Cinq filières de formation, générales ou professionnelles, en 1ère année d’IES. 1. Arts, lettres, langues, sciences humaines et sociales, 2. Economie, gestion et commerce, 3. Sciences et technologies, 4. Droit, 5. Santé. Les IES intègrent les prépas intégrées des filières 1, 2, et 3 : leur développement dans les années récentes constituent un autre coup de poignard dans le dos de la licence universitaire. Les IES intègrent également le 1er cycle des écoles supérieures d’art et culture, des écoles paramédicales et sociales.

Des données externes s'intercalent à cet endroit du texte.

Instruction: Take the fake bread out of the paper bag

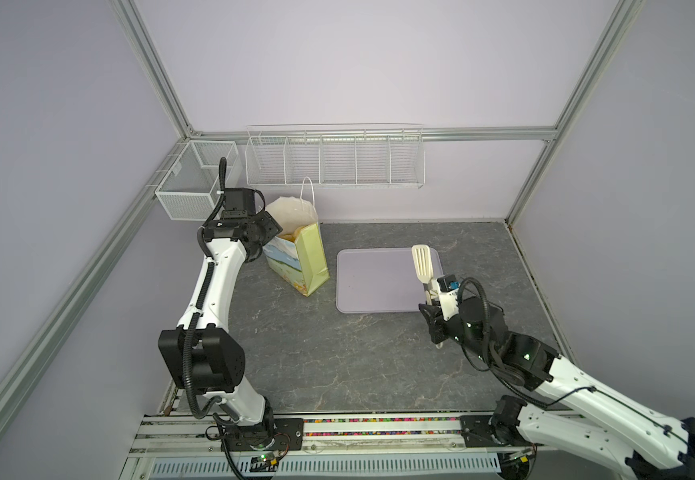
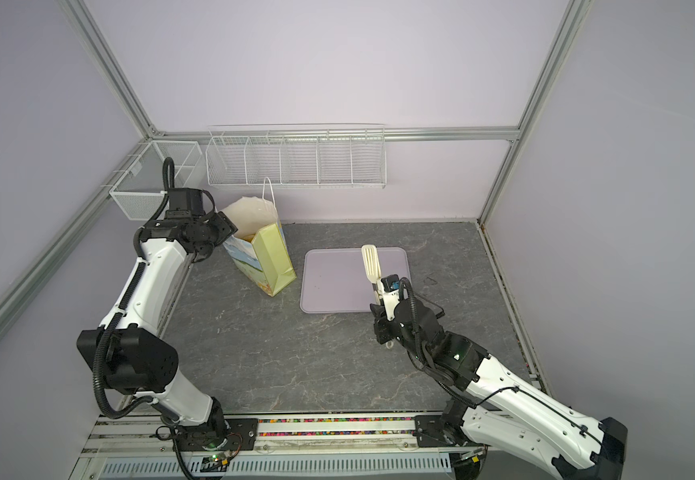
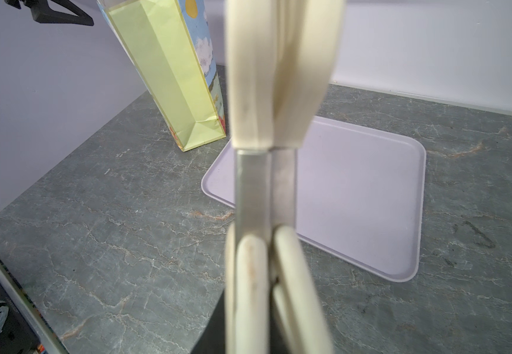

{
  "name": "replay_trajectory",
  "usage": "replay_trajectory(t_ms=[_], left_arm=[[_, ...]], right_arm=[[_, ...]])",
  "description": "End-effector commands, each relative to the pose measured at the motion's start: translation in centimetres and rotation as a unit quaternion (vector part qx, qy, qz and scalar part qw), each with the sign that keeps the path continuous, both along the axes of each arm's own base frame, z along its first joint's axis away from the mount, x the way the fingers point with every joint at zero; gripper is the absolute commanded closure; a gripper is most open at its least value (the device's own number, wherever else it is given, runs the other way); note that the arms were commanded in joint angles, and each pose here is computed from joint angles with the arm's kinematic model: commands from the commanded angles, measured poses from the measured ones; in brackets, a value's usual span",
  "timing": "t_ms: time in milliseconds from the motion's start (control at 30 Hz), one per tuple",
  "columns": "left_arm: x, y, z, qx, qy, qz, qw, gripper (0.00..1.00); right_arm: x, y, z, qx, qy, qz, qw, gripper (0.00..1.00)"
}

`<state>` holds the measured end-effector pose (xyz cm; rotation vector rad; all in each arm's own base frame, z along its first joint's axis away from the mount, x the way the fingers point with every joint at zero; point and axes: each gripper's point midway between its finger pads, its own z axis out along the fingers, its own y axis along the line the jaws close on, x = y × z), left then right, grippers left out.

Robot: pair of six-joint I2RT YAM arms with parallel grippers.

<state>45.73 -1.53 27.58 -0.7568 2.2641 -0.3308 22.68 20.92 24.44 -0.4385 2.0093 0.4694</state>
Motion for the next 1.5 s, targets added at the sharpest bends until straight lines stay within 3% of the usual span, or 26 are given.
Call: replay_trajectory(t_ms=[0, 167, 300, 400, 533, 667, 967, 1100, 1400, 1467], left_arm=[[-0.3, 0.9, -1.0, 0.023, 0.025, 0.013, 0.999, 0.30], [-0.1, 0.7, -2.8, 0.019, 0.044, 0.007, 0.999, 0.34], [-0.2, 0.9, -3.0, 0.022, 0.049, 0.007, 0.999, 0.44], [-0.5, 1.3, -2.8, 0.030, 0.049, 0.009, 0.998, 0.57], [-1.2, 1.9, -2.3, 0.036, 0.046, 0.005, 0.998, 0.83], [-2.1, 2.7, -1.3, 0.068, 0.039, -0.006, 0.997, 1.00], [-4.6, 4.3, 1.9, 0.167, 0.027, -0.057, 0.984, 1.00], [-5.2, 3.6, 2.5, 0.182, 0.011, -0.098, 0.978, 1.00], [-7.2, 2.7, 4.3, 0.258, -0.004, -0.184, 0.948, 1.00], [-7.6, 1.7, 4.1, 0.287, -0.001, -0.207, 0.935, 1.00]], right_arm=[[0.2, 0.3, 0.1, 0.003, -0.005, 0.004, 1.000, 0.92], [0.3, 0.6, -0.1, -0.001, 0.005, 0.007, 1.000, 0.91], [0.2, 0.9, -0.2, -0.003, 0.013, 0.012, 1.000, 0.91], [0.2, 0.9, -0.2, -0.004, 0.017, 0.011, 1.000, 0.91], [0.0, 0.7, -0.1, -0.003, 0.019, 0.010, 1.000, 0.90], [-0.2, 0.4, 0.0, -0.001, 0.025, 0.004, 1.000, 0.90], [-1.0, 0.3, -0.4, 0.005, 0.077, -0.002, 0.997, 0.87], [-1.5, 0.5, 0.1, 0.026, 0.102, -0.005, 0.994, 0.85], [-2.0, 2.0, -1.0, 0.048, 0.136, 0.013, 0.990, 0.85], [-1.9, 2.2, -1.1, 0.047, 0.137, 0.016, 0.989, 0.85]])
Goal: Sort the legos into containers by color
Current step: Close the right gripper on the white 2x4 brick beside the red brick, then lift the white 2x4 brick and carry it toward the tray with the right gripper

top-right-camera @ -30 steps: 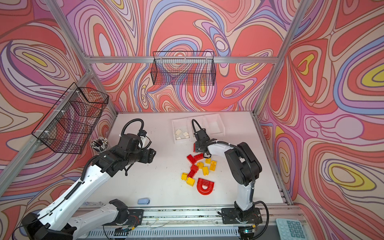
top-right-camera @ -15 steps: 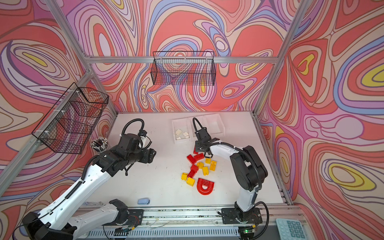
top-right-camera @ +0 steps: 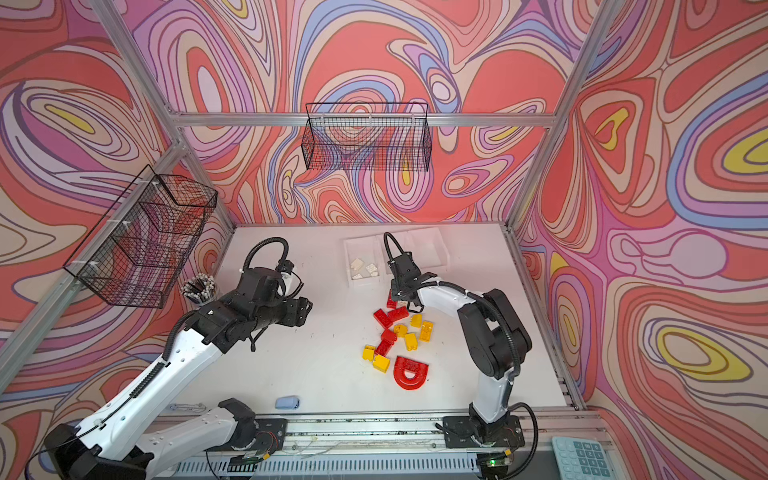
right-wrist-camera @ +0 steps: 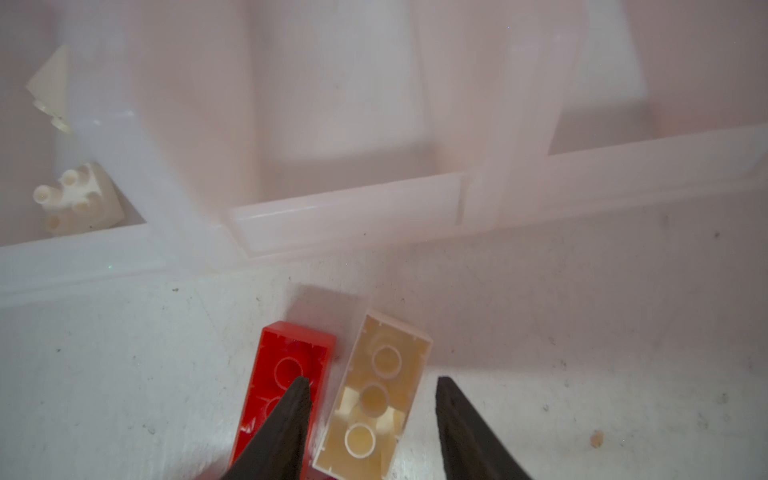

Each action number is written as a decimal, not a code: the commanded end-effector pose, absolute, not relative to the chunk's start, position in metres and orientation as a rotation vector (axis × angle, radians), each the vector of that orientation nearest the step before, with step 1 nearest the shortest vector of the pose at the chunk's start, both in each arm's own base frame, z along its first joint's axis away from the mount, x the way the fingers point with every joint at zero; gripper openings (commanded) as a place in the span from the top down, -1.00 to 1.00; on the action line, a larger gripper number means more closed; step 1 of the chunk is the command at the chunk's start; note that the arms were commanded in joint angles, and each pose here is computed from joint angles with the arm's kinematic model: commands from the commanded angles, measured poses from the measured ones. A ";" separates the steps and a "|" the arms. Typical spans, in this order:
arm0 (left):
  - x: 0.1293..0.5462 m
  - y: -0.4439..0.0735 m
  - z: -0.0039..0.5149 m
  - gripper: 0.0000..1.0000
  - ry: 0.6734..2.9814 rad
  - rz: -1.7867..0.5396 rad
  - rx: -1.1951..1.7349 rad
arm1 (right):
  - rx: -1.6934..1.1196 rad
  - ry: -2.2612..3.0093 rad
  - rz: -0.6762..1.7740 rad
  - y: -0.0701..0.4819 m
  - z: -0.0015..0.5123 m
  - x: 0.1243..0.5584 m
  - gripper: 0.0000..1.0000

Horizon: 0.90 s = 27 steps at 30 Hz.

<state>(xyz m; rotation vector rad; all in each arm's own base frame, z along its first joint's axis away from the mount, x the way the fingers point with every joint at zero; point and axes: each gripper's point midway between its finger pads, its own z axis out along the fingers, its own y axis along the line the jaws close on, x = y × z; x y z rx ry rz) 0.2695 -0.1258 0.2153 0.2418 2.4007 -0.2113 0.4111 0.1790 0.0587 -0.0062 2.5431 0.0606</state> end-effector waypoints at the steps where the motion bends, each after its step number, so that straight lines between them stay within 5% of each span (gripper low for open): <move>1: 0.266 -0.125 0.210 -0.58 2.423 -0.209 0.241 | -0.013 2.563 0.002 0.176 0.050 0.412 -0.03; 16: 0.266 -0.125 0.208 -0.58 2.433 -0.206 0.245 | -0.027 2.613 0.008 0.180 0.024 0.410 -0.14; 27: 0.265 -0.126 0.211 -0.57 2.423 -0.220 0.242 | -0.020 2.569 0.001 0.174 0.047 0.407 0.45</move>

Les deux filières de licence des IES font l’objet d’un financement de 14.000 euros par étudiant, i.e. le niveau actuel de dépense globale pour les élèves de CPGE, de STS, de DUT, i.e. également 4.000 euros de plus que pour les étudiants de la licence actuelle. Dépense supplémentaire rendant possible la création des IES : environ 3 milliards d’euros. Impossible dans le contexte actuel d’endettement public ? Faux !

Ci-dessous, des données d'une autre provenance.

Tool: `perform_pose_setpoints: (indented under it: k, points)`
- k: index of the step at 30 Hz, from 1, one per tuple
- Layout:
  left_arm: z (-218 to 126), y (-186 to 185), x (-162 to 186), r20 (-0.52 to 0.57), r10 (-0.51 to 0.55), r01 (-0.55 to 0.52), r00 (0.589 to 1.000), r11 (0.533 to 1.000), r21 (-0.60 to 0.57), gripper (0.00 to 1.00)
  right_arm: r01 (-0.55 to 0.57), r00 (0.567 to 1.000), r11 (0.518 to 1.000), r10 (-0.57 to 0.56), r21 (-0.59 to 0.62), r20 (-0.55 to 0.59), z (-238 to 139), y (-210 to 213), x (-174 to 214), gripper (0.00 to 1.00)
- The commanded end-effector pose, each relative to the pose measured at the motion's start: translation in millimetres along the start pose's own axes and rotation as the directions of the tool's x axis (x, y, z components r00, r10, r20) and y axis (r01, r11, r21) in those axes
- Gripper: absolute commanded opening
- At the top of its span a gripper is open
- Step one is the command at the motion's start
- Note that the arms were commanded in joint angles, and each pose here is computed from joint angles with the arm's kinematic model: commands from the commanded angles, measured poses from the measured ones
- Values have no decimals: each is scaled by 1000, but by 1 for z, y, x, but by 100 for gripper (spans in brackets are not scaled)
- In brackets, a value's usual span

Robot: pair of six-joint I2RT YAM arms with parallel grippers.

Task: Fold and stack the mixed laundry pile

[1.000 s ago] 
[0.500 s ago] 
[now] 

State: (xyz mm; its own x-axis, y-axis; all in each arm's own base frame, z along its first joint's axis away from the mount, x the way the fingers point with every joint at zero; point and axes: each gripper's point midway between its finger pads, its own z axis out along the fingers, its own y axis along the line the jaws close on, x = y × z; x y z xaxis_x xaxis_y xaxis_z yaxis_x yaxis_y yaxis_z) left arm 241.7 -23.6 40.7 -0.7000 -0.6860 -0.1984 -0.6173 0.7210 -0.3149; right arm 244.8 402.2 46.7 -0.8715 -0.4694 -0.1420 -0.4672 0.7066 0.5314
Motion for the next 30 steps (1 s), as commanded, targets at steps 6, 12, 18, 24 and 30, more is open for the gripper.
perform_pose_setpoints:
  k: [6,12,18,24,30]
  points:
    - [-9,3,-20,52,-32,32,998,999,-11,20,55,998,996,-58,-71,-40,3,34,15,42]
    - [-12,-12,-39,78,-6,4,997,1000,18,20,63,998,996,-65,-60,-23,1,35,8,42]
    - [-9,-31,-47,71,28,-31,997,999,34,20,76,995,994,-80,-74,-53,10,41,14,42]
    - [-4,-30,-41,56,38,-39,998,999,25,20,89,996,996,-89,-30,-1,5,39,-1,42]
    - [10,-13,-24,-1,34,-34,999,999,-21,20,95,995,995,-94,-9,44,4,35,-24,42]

Je démontrerai prochainement que la révolution des IES peut être faire à coûts constants pour la dépense publique. 3 milliards d’euros peuvent être “économisés” ou faire l’objet de “nouvelles ressources”. Economies : offre de formation resserrée (fusion des BTS et des DUT par exemple), moins de dépenses d’orientation, service d’enseignement assuré par des enseignants non-chercheurs (des agrégés) et égal à 384 heures par an (12 heures par semaine sur 32 semaines), progression du taux de succès par un meilleur encadrement de tous les étudiants (moins de redoublements, décrochages, de réorientations avec perte d’une année d’études, passerelles entre filières longues et professionnelles au sein d’un même IES). Ressources nouvelles : instauration de droits raisonnables d’inscription, i.e. droits plus élevés que les droits actuels (ils sont de “0″ euro en CPGE et en STS) et fonction du niveau de revenus des parents (en IES, les jeunes étudiants ont entre 18 et 21 ans).

Répartition de la dépense publique entre Etat et Régions en vue d’une décentralisation accrue. Les IES (et en particulier leurs filières longues) sont en effet davantage répartis sur l’ensemble du territoire de la Région : il pourrait y en avoir 30 dans les 15 villes d’Alsace qui ont déjà des “morceaux” d’enseignement supérieur (chronique à suivre : “10 IES expérimentaux en Alsace à la rentrée 2013″). Il serait ainsi logique que l’Etat transfère la compétence IES, i.e. d’enseignement supérieur de 1er cycle, aux Régions, tout en assurant la rémunération des enseignants, qui doivent demeurer des fonctionnaires d’Etat.